Chandler Hill Vineyards may be the new kid on the block, but what a taste explosion they laid introducing their Norton "Savage" wine. After participating in a dinner tasting of six notable Missouri Nortons at St. Louis' 2008 Norton Wine Festival, this came out an overall first at our table from publicly available selections. This is an interesting winery that is proud of its historic surroundings and goes to great lengths to preserve their history.

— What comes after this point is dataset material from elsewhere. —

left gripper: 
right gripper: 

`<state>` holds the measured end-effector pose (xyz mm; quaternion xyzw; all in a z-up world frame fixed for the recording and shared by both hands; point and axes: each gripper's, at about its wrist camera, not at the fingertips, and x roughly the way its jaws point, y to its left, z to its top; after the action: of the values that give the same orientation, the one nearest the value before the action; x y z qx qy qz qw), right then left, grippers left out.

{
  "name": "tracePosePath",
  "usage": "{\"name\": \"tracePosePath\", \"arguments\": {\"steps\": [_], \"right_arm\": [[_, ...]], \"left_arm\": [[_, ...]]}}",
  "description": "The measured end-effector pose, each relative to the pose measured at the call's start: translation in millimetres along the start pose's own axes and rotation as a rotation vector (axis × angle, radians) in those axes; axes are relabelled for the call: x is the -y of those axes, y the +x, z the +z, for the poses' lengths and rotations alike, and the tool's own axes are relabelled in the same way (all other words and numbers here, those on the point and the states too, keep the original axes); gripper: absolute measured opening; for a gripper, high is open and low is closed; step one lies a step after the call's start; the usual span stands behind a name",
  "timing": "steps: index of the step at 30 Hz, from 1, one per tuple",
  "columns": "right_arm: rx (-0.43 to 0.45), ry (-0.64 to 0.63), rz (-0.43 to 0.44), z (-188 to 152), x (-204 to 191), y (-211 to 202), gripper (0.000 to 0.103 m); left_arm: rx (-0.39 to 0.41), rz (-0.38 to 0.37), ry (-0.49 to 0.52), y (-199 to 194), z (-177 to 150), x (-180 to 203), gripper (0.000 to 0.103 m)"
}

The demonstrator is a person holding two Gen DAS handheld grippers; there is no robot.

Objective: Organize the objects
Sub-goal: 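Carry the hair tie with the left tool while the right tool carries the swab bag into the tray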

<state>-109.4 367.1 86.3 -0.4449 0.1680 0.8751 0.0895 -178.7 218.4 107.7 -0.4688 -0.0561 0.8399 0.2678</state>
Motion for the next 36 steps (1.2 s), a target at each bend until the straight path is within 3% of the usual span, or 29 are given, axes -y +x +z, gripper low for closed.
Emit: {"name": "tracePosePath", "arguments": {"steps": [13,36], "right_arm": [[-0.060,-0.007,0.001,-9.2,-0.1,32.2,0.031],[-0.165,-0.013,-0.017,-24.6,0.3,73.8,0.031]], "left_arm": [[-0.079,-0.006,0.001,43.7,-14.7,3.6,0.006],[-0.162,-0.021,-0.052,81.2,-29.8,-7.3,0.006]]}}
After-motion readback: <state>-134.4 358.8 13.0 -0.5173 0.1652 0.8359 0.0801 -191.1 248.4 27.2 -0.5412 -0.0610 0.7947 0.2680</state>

Blumenhof Winery produces an award winning Norton wine they have cleverly named "Original CYN". Unfortunately they ship directly only to MO & CA, but I have found that the Missouri Mercantile wine distributor will secure this wine for shipment. Order quickly because they always sell out by early fall. This is a vineyard working hand-in-hand with nature, providing a vineyard tree edge which accepts a 10% loss of grapes to its finely fed feathered friends.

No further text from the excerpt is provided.